Halo Infinite’s first year has been one tainted by persistent development issues, and Matt Booty—the head of Xbox Game Studios—wasn’t one to mince words about its current state.
“It was the classic runner mistake of tripping and stumbling as you come across the finish line,” he said in a recent interview with the Friends Per Second podcast. “We’ve got to recover there.”
Despite a promising launch last November to positive reviews and “a peak of around 20 million players playing the game” in December, according to Booty, Halo Infinite has failed to deliver consistent content releases since then. The game’s first season lasted six months after a delay was announced to the second, and season three is now slated for March of next year.

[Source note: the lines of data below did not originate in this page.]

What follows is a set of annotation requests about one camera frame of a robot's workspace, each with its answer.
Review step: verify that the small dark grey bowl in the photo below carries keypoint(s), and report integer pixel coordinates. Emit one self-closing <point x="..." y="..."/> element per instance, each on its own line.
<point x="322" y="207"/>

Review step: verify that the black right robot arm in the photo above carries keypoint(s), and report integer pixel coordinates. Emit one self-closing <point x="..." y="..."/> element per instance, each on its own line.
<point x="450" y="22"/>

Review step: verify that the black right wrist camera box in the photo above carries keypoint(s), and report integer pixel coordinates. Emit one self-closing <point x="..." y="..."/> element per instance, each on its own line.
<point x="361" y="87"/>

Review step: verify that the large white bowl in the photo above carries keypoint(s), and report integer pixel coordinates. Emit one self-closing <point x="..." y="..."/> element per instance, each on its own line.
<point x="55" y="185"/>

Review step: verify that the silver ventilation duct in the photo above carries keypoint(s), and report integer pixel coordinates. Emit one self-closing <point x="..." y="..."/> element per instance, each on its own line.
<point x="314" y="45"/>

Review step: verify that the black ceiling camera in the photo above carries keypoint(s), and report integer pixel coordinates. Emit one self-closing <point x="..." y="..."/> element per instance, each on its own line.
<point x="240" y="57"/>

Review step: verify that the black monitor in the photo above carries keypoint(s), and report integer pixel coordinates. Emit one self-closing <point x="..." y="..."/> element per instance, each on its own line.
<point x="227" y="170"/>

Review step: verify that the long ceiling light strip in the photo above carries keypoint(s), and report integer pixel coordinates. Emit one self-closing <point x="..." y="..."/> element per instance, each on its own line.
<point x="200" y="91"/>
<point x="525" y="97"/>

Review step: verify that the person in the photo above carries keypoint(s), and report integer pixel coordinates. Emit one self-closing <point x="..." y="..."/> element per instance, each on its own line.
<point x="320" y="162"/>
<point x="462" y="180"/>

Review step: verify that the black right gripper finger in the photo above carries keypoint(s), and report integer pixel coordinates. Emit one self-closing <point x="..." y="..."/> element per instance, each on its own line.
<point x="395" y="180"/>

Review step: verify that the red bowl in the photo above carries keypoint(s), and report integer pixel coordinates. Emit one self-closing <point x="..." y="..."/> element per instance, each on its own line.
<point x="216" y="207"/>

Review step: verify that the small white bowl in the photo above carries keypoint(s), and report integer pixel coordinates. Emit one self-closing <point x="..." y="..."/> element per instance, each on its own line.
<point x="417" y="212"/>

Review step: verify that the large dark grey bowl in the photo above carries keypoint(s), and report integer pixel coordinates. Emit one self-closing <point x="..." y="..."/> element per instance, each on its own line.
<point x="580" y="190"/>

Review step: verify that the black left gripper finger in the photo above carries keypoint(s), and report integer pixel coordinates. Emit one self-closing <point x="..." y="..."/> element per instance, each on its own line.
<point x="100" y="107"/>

A Winter Update releasing tomorrow alongside Forge, Campaign Co-Op, and a small free battle pass will mitigate some of that wait, but player counts continue to dwindle in the midst of the content drought. While popular titles such as Apex Legends and Fortnite offer a consistent release cadence for new stuff to do, Halo Infinite’s offerings only retain monthly peak players on Steam of around 6,000.
“As is apparent, these days, with a game like Halo Infinite, shipping the game is just the beginning,” he said. “There’s got to be a plan for content sustain, there’s got to be a plan for continued engagement, and we just fell short on the plan for that.”
Booty still praised the efforts of 343 Industries for successfully shipping the title at all, saying “kudos to the team for building and shipping a game during some pretty challenging times” in reference to the pandemic that plagued much of Infinite’s development time. But he also admitted that the phrase “gone gold” for game launches means little these days, and the lack of a robust pipeline for what came after the launch was where everything fell apart.
Despite the honest assessment of Halo Infinite’s struggles, he didn’t hesitate to still paint a bright picture of the game’s future under the stewardship of a re-energized team.
“We’ve really retrenched,” Booty said. “We’ve got some changes in how the team is set up, we’ve got some changes in leadership and we’ve got to really get re-focused around that sustained content plan and making sure we’re bringing regular updates to the players.”
Those changes in leadership have been seen throughout the past year, with examples such as the departure of the multiplayer lead in March and Bonnie Ross—343’s founder and head—exiting the company in September. It isn’t the first project from the developer to struggle in this way, with the launch of Halo: The Master Chief Collection being notoriously broken and going on an arduous road to recovery. But it’s clear that Xbox hopes the sweeping changes to how it operates will create a better future for its flagship franchise.
“That is our focus right now: quality of life for the game and getting on a regular cadence of content,” Booty said. “Thank you to the players for sticking with us through this. We know there’s way more demand and so much more we could be delivering.”